The Open Government Online charter amendment tells the city to presume information should be online if it's possible and practical to do so and if it doesn't violate anyone's privacy. Practical, meaning cost-effective, practical meaning it doesn't violate anyone's rights or give unfair advantages, practical meaning it's reasonable from a management perspective. Practical gives the city council all the leeway it needs to decide that certain public information needn't be online. Practical lets them decide to publish information in two weeks instead of "real" time when there's procedural or structural reasons to do it that way. And the amendment specifically tells the City to protect people's privacy and never to construe the amendment in a way that doesn't.

To concoct impractical, privacy-invading scenarios then claim they're required ignores the intent and plain language of the charter amendment. There will be a lot of public information besides email the council will decide is impractical to post, in real time or otherwise, and the amendment gives them complete discretion to make that judgement.

They're putting a pricetag on a decision they haven't made yet, assuming the grandest, most expensive possible vision for what could be a much smaller, less privacy-invasive project if they approached it with the seriousness that would be required after passage.

The whole line of argument is a distraction, a temporary way to avoid talking about the things in the amendment the Mayor and Brewster McCracken are really unhappy about - like making more information public about lobbyist influence and tax giveaways, or information about police misconduct at APD that's already public at the Travis County Sheriff and more than 2,000 other Texas law enforcement agencies. And yes, their meetings with lobbyists.

For most city information, though, with the exception of a few, specifically mandated items, the city council will still control exactly what goes online. Yes there are several things in the amendment specifically required to be published online or archived, and some of those will cost money. But they're pretty specific, in most cases making public information the city already maintains for insider use, anyway. Email would fall into the category of public information the city must post only if it's "possible" and "practical" to do so.

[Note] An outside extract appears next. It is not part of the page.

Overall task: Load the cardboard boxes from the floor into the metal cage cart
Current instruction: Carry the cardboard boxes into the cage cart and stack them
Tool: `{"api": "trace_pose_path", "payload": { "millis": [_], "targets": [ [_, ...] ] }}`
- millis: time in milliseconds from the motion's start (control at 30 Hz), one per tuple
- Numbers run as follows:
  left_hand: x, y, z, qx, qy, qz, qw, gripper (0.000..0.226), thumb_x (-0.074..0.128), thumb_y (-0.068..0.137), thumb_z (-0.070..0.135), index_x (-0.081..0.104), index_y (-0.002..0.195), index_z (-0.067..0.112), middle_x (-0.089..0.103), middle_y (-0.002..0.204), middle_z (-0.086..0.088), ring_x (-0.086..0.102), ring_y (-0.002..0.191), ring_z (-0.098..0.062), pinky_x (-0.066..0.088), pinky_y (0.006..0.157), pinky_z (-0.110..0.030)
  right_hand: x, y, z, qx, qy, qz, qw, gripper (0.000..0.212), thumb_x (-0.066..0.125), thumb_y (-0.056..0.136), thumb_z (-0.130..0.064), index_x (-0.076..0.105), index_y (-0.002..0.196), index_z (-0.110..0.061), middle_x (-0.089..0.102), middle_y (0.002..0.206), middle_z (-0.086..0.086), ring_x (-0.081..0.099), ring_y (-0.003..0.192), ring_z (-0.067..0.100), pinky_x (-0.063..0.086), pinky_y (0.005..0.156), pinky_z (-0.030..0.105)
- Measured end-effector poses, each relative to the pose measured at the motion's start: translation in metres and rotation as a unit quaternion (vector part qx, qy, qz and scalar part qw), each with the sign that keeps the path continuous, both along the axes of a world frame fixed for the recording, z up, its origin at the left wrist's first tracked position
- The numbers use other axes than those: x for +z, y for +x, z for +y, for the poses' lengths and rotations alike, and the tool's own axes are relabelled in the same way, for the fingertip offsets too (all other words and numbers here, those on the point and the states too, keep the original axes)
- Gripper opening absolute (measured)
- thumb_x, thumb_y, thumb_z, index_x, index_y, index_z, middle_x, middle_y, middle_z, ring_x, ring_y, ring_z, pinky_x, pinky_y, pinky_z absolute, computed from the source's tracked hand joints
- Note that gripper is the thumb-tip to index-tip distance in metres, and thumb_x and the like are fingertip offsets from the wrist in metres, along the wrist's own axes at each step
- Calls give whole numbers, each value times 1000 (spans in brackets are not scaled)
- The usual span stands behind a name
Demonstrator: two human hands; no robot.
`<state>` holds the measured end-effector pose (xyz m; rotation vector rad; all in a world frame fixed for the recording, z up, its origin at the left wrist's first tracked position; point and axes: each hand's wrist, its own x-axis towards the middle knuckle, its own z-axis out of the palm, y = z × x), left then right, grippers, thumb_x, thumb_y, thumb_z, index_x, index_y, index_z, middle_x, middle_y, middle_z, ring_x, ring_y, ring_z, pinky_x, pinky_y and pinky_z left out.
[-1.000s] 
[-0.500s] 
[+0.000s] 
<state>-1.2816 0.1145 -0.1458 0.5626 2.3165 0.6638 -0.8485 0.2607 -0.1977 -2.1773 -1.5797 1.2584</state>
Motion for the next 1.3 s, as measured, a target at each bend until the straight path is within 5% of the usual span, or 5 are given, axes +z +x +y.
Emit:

Because this is only a charter amendment to be implemented through city council-approved ordinances over which they'll excercise complete control, the city council will get to define those terms, what's practical and impractical.

In theory they could choose to put email online in real time - just as they could choose to do so now if they wanted - if they decided it were "possible" and "practical," but in reality I doubt they ever would. And I doubt from their recent rhetoric that any of them think $36 million would be practical, either. This whole public debate has devolved into silliness.

There are some legitimate critiques of the things that ARE in the Open Government Online amendment - for example, the Mayor thinks that if the public knew the details of city tax giveaways it would reduce his ability to cut back room deals. That may well be true. But the issue is getting drowned out by the council's and opponents' opportunistically broad claims about the amendment's scope.

If we're going to vote on the amendment, we should debate what's actually in it.


At 6:07 AM, Anonymous Anonymous said...

There is a lot of ink - or pixels- being wasted on whether city emails must go online. Well, if it's about city business, then I have every right to read it in REAL TIME right now.

If you go to the city website to contact your council members, you enter your email message into a web page for contacting the council. My suggestion, which could be implemented today for about $2.50, is to have a warning on that page that states clearly THIS IS NOT FOR PRIVATE CORRESPONDENCE but instead is the required method for communicating city business that is required to be public information. Force the user to tick the little box that acknowledges the warning and agreement, and then let the citizen fire away. If he wants closed door communications and back room deals with the city, he should try that in Houston or Dallas, where he will be welcomed into the back room with open arms, as long as he cuts the corrupt officials in for some benefit.